== WORK ORDER ==
The response must be made up of the lines in the entries below that contain "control".

Items from a dataset:
++++++++
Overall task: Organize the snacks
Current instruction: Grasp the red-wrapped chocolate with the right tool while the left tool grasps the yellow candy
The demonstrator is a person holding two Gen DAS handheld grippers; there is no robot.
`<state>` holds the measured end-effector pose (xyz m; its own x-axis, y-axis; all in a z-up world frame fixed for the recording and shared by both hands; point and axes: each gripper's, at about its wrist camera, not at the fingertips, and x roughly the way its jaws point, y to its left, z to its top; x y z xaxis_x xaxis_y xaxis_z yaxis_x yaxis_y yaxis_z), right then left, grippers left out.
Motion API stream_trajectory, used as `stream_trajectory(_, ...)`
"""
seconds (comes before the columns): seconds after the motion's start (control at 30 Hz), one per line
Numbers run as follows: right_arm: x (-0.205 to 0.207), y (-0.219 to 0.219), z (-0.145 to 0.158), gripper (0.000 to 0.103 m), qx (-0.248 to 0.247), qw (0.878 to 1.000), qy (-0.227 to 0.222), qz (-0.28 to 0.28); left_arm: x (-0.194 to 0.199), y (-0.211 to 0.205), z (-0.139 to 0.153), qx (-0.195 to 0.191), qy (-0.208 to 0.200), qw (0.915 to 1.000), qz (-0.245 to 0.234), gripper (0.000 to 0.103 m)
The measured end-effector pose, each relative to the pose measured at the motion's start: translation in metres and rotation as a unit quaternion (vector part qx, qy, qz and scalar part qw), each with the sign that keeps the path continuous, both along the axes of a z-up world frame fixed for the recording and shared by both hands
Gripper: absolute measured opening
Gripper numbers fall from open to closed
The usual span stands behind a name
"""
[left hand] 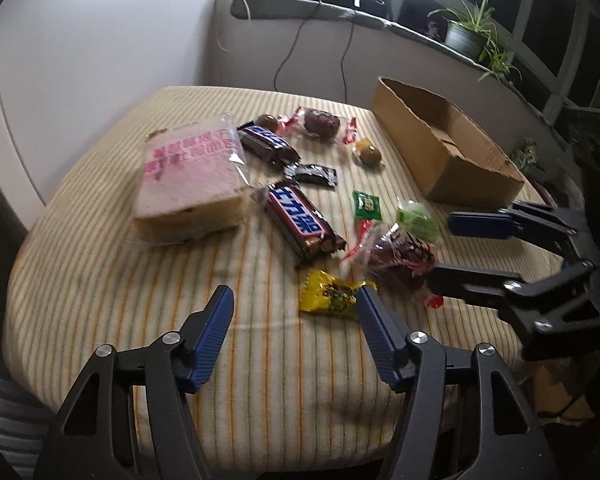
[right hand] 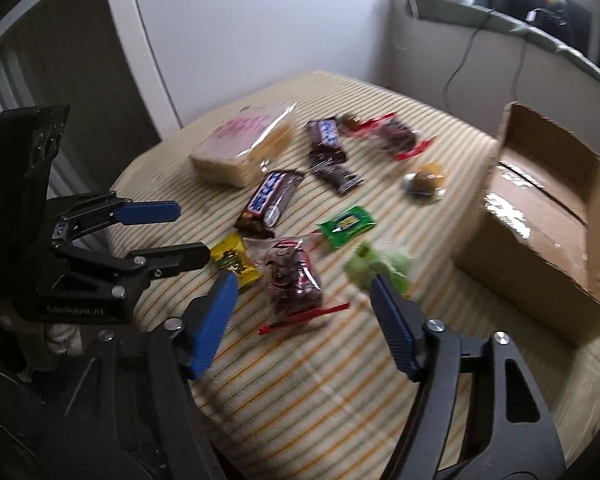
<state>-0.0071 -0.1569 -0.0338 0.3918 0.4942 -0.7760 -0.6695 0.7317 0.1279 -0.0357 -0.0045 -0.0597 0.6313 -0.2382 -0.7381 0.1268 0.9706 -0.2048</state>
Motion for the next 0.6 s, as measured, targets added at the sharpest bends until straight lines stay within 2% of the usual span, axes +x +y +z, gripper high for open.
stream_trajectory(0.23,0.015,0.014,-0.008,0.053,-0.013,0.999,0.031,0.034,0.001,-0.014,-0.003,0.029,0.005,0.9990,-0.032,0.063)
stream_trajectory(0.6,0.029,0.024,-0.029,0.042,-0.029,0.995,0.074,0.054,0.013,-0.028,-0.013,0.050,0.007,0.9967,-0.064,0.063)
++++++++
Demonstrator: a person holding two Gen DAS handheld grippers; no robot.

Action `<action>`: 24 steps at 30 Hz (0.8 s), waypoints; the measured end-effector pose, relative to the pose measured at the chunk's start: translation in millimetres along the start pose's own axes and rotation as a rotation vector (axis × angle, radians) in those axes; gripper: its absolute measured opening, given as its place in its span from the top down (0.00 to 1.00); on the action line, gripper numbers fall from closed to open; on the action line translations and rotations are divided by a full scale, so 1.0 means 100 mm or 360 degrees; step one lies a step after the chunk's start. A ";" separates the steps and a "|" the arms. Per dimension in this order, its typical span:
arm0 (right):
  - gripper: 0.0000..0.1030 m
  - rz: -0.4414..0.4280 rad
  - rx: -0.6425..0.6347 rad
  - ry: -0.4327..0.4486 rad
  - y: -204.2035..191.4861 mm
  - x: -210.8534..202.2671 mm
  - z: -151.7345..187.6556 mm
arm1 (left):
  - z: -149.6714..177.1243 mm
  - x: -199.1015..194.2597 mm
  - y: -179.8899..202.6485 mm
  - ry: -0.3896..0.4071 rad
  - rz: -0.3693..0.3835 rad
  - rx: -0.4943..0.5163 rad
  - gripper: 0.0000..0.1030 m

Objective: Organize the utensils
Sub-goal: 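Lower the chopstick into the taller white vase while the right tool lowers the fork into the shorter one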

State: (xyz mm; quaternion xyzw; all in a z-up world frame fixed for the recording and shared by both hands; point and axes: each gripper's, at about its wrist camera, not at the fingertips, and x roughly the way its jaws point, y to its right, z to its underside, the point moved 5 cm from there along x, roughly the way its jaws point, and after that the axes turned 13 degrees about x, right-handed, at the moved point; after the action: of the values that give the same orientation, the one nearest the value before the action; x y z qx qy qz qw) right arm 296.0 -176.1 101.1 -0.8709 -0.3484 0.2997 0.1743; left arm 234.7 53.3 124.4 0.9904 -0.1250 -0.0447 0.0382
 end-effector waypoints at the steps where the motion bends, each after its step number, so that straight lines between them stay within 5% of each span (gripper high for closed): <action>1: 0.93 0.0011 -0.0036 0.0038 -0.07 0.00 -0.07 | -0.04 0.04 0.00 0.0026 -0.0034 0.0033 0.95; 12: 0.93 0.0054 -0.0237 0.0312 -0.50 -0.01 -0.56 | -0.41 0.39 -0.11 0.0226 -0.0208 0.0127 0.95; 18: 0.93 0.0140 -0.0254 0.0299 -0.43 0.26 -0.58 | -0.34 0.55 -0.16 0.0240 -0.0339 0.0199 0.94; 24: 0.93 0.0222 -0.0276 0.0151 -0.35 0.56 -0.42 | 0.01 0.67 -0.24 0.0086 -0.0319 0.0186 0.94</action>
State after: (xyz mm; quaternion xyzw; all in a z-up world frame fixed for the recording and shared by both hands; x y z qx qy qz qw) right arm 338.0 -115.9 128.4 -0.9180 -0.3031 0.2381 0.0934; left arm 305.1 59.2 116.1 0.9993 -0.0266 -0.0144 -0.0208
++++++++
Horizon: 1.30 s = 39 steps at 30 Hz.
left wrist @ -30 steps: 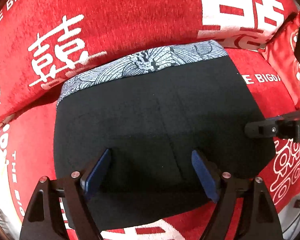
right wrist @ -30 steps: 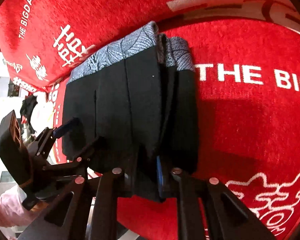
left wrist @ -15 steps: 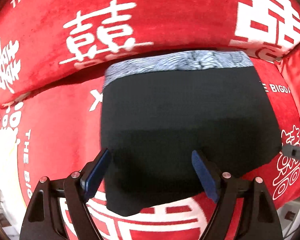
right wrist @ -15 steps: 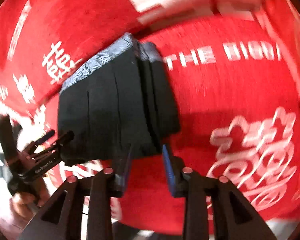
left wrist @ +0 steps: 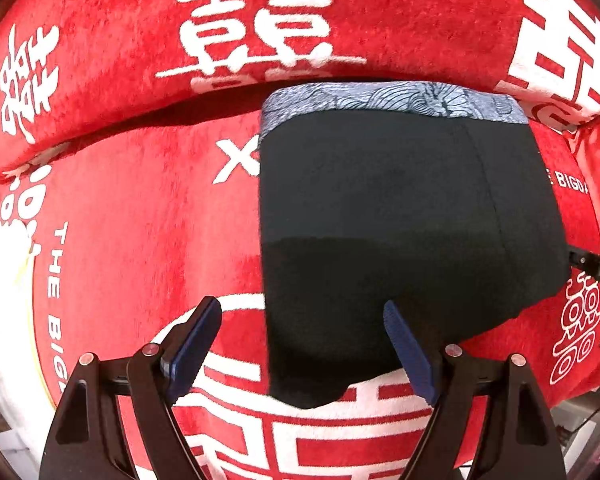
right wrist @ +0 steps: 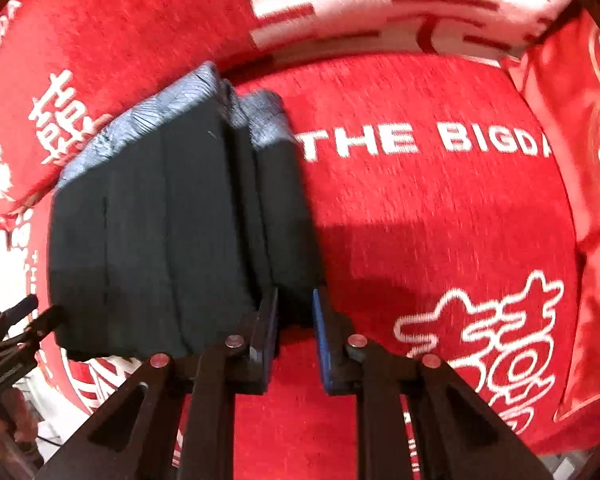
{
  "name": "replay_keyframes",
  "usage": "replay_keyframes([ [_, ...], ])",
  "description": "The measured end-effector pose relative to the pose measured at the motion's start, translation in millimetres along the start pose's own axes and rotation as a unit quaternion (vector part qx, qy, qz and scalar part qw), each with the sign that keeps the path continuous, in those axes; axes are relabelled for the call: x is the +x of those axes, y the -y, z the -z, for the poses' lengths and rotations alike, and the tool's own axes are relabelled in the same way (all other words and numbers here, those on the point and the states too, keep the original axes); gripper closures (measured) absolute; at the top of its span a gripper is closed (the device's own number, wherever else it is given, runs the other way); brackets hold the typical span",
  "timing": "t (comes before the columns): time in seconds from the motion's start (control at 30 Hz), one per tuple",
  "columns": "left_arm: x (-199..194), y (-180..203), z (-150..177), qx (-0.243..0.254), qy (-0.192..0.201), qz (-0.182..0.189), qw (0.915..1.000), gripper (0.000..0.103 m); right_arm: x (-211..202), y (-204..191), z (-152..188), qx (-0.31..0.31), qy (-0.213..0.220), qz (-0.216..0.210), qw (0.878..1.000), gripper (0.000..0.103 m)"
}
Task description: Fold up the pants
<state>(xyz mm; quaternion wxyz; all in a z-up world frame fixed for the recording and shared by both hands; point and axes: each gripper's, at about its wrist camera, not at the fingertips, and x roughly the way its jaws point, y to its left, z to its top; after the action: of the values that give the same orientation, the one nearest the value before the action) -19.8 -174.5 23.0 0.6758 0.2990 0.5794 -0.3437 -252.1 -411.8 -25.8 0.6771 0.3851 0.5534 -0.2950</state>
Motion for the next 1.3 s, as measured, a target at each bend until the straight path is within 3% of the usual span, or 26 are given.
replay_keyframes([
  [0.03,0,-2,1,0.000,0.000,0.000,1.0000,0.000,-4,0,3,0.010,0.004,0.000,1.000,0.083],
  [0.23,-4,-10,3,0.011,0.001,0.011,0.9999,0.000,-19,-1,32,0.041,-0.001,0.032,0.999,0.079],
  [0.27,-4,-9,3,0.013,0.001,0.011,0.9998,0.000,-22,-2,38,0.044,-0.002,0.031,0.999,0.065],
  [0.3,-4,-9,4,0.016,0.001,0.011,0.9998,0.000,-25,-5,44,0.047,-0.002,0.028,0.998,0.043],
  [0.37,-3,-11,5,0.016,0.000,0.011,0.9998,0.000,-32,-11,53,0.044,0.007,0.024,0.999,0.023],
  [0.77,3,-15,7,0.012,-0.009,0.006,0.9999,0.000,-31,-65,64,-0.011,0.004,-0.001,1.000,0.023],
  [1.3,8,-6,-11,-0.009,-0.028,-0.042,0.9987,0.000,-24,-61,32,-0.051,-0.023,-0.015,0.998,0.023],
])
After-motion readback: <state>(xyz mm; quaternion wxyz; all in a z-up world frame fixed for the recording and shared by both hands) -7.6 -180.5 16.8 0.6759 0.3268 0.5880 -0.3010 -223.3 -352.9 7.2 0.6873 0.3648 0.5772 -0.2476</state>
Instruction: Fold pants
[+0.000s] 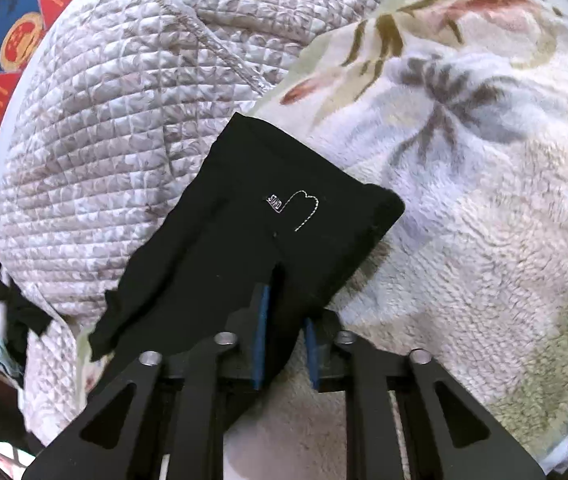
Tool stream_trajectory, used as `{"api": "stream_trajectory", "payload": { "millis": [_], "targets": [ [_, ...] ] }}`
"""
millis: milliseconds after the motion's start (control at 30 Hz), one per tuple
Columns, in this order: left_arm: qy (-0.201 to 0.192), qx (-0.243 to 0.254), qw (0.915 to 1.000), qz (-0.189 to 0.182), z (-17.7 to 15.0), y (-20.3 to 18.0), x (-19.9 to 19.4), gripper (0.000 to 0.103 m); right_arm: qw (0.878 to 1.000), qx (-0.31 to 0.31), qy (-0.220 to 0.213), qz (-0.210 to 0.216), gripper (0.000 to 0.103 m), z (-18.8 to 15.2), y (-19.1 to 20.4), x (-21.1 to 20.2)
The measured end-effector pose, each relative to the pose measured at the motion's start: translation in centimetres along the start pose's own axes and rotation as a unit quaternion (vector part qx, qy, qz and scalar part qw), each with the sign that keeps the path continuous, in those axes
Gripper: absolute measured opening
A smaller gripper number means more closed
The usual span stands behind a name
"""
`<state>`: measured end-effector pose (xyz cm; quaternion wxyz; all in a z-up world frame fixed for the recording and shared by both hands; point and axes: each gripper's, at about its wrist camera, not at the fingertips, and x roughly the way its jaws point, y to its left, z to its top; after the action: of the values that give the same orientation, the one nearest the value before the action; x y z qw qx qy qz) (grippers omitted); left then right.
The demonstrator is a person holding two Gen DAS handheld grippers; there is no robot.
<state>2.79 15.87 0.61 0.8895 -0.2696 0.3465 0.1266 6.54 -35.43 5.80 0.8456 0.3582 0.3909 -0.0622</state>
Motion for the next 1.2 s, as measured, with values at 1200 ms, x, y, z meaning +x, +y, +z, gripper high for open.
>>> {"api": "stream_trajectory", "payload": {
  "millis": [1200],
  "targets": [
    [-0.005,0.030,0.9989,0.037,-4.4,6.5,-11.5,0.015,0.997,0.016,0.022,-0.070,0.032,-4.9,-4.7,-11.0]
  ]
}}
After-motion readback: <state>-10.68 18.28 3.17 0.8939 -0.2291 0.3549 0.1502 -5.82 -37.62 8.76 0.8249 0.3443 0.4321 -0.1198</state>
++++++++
== TASK RESULT ==
seconds (comes before the columns): seconds after the motion's start (control at 30 Hz), one per line
  "timing": "t (comes before the columns): time in seconds from the motion's start (control at 30 Hz), one per tuple",
millis: milliseconds after the motion's start (control at 30 Hz), one per tuple

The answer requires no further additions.